(Extracted data entries)

+===+

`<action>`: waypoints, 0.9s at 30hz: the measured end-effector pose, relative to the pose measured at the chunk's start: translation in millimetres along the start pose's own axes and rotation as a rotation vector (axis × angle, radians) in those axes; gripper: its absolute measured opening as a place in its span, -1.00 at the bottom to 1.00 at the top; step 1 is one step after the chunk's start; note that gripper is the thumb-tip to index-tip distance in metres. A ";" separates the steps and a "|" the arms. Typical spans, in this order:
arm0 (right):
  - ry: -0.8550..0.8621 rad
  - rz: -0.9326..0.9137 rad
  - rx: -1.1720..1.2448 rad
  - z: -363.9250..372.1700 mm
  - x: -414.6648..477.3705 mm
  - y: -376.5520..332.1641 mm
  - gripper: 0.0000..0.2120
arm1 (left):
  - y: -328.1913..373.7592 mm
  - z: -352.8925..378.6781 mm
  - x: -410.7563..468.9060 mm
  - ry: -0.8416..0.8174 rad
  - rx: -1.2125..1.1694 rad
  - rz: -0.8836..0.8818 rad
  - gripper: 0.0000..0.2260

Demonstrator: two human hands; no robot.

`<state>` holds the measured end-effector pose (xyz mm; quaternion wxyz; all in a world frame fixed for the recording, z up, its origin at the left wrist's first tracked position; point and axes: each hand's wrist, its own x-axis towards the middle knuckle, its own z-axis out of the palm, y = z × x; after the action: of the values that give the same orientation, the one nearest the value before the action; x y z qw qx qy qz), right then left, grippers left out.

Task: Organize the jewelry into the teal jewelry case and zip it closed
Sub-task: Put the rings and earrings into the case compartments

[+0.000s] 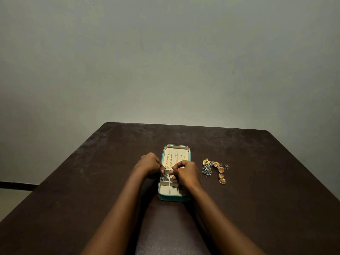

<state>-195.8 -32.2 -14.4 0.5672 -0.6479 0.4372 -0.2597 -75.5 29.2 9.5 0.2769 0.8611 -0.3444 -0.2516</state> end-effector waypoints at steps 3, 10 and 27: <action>-0.003 -0.003 0.002 -0.2 -0.8 -2.8 -0.78 | 2.3 -2.0 -1.7 -0.066 0.003 -0.011 -0.90; -0.013 -0.004 -0.002 -0.3 -1.5 -2.3 -0.76 | -0.4 9.2 2.3 0.017 0.099 -0.062 -0.84; -0.037 0.004 0.010 -3.3 -2.3 -2.9 -0.76 | 12.6 24.0 5.3 0.039 0.536 0.065 -0.63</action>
<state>-198.8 -32.0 -10.6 0.5787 -0.6490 0.4266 -0.2488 -92.8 10.3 -0.9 0.0537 0.8969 -0.4206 -0.1257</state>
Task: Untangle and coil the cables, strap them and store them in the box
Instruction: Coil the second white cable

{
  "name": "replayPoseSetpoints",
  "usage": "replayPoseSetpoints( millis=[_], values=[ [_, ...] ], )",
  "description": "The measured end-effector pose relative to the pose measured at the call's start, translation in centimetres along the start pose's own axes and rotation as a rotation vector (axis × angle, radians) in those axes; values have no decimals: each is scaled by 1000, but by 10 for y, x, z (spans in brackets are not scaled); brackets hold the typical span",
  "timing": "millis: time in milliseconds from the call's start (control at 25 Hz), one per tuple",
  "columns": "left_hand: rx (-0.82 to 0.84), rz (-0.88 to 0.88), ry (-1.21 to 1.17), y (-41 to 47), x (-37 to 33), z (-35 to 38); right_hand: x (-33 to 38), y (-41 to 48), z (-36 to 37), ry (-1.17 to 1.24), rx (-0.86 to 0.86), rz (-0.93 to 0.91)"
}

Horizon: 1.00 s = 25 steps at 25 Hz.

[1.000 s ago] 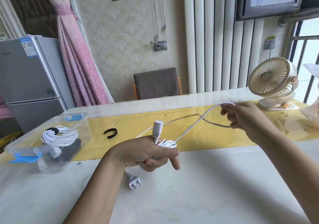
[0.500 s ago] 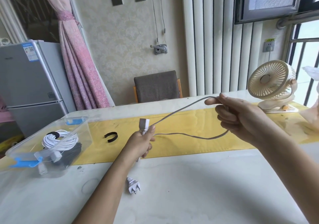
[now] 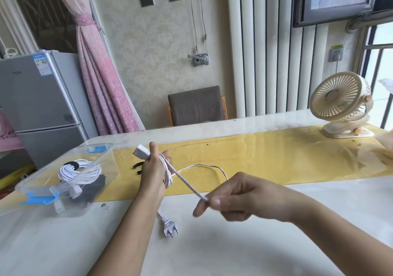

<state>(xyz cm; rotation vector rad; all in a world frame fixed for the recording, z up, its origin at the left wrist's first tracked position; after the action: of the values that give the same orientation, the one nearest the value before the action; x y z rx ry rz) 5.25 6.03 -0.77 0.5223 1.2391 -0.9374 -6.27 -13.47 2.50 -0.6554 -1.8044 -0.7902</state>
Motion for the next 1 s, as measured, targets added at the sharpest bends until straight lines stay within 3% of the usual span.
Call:
replayPoseSetpoints(
  millis=[160,320,440,640,800,880,1000],
  values=[
    [131,-196,-323,-5,-7,4,-24,2,19,-310,108,103],
    [411,-379,-578,-22,-17,11,-44,3,1,-548,14,255],
    [868,-608,-631,-49,-19,21,-46,4,-19,-581,-111,292],
    [1383,-480,-214,-99,-23,25,-39,1,-60,-598,-427,257],
    [1590,-430,75,-112,-14,21,-19,-7,-89,-647,-768,71],
    [1528,-331,278,-107,-9,20,-11,-13,-100,-542,-886,26],
    [1260,-238,572,-96,1,19,-8,-16,-110,-591,-965,2]
  ],
)
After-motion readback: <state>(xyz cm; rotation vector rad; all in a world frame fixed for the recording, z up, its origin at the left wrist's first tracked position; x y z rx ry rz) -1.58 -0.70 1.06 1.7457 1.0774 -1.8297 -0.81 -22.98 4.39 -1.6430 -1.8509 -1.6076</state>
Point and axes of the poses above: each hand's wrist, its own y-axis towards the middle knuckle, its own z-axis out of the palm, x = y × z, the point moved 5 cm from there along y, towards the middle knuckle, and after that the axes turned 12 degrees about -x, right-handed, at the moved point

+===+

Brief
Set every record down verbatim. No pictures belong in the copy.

Response for this exercise
`<action>`: waypoints, 0.9s at 30hz: the measured end-effector pose, relative to the pose measured at the chunk's start: translation in millimetres along the start pose's own axes and rotation as a rotation vector (axis × angle, radians) in those axes; gripper: its absolute measured opening as a place in its span, -1.00 at the bottom to 1.00 at the top; step 1 is one step after the chunk's start; note that gripper is the thumb-tip to index-tip distance in metres. A ";" separates the steps and a "|" the arms. Typical spans, in this order:
arm0 (right):
  - ry: -0.8550..0.8621 rad
  - rz: -0.9326..0.9137 rad
  - rx: -1.1720..1.2448 rad
  - z: -363.9250..372.1700 mm
  - x: -414.6648..477.3705 mm
  - y: -376.5520..332.1641 mm
  - gripper: 0.0000..0.2120
arm1 (left):
  - y: -328.1913..373.7592 mm
  - z: -352.8925..378.6781 mm
  - x: -410.7563..468.9060 mm
  - ry: -0.8416..0.8174 rad
  - rx: -1.2125..1.1694 rad
  - rz: -0.8836..0.8818 rad
  - gripper: 0.0000..0.2260

Demonstrator: two human hands; no robot.

`<state>` holds the measured end-effector pose (xyz mm; quaternion wxyz; all in a world frame fixed for the recording, z up, its origin at the left wrist's first tracked position; point and axes: each hand's wrist, its own x-axis towards the middle knuckle, its own z-axis out of the palm, y = z × x; after the action: of the values that give the same orientation, the one nearest the value before the action; x y z qw qx qy qz), right then left, grippers left out.

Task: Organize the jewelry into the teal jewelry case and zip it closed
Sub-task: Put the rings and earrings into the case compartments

[+0.000s] 

<state>-195.8 -32.2 -14.4 0.5672 -0.6479 0.4372 -0.2597 -75.5 29.2 9.5 0.2769 0.8611 -0.3444 -0.2516</state> end-effector waypoints at steps 3, 10 and 27: <action>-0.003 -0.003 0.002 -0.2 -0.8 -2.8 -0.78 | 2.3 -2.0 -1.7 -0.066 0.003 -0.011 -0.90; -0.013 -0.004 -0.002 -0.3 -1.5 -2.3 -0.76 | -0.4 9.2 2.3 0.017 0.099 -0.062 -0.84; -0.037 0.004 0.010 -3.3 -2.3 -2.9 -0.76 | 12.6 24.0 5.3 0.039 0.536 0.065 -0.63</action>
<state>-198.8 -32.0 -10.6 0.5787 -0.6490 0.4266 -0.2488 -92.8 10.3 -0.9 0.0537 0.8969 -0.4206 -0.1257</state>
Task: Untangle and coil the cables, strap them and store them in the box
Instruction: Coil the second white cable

{
  "name": "replayPoseSetpoints",
  "usage": "replayPoseSetpoints( millis=[_], values=[ [_, ...] ], )",
  "description": "The measured end-effector pose relative to the pose measured at the call's start, translation in centimetres along the start pose's own axes and rotation as a rotation vector (axis × angle, radians) in those axes; values have no decimals: each is scaled by 1000, but by 10 for y, x, z (spans in brackets are not scaled); brackets hold the typical span",
  "timing": "millis: time in milliseconds from the call's start (control at 25 Hz), one per tuple",
  "columns": "left_hand: rx (-0.82 to 0.84), rz (-0.88 to 0.88), ry (-1.21 to 1.17), y (-41 to 47), x (-37 to 33), z (-35 to 38); right_hand: x (-33 to 38), y (-41 to 48), z (-36 to 37), ry (-1.17 to 1.24), rx (-0.86 to 0.86), rz (-0.93 to 0.91)"
}

Horizon: 1.00 s = 25 steps at 25 Hz.

[1.000 s ago] 
[0.500 s ago] 
[now] 

<state>(xyz cm; rotation vector rad; all in a world frame fixed for the recording, z up, its origin at the left wrist's first tracked position; after the action: of the values that give the same orientation, the one nearest the value before the action; x y z rx ry rz) 5.25 6.03 -0.77 0.5223 1.2391 -0.9374 -6.27 -13.47 2.50 -0.6554 -1.8044 -0.7902</state>
Motion for the next 1 s, as measured, targets added at the sharpest bends until straight lines stay within 3% of the usual span.
Call:
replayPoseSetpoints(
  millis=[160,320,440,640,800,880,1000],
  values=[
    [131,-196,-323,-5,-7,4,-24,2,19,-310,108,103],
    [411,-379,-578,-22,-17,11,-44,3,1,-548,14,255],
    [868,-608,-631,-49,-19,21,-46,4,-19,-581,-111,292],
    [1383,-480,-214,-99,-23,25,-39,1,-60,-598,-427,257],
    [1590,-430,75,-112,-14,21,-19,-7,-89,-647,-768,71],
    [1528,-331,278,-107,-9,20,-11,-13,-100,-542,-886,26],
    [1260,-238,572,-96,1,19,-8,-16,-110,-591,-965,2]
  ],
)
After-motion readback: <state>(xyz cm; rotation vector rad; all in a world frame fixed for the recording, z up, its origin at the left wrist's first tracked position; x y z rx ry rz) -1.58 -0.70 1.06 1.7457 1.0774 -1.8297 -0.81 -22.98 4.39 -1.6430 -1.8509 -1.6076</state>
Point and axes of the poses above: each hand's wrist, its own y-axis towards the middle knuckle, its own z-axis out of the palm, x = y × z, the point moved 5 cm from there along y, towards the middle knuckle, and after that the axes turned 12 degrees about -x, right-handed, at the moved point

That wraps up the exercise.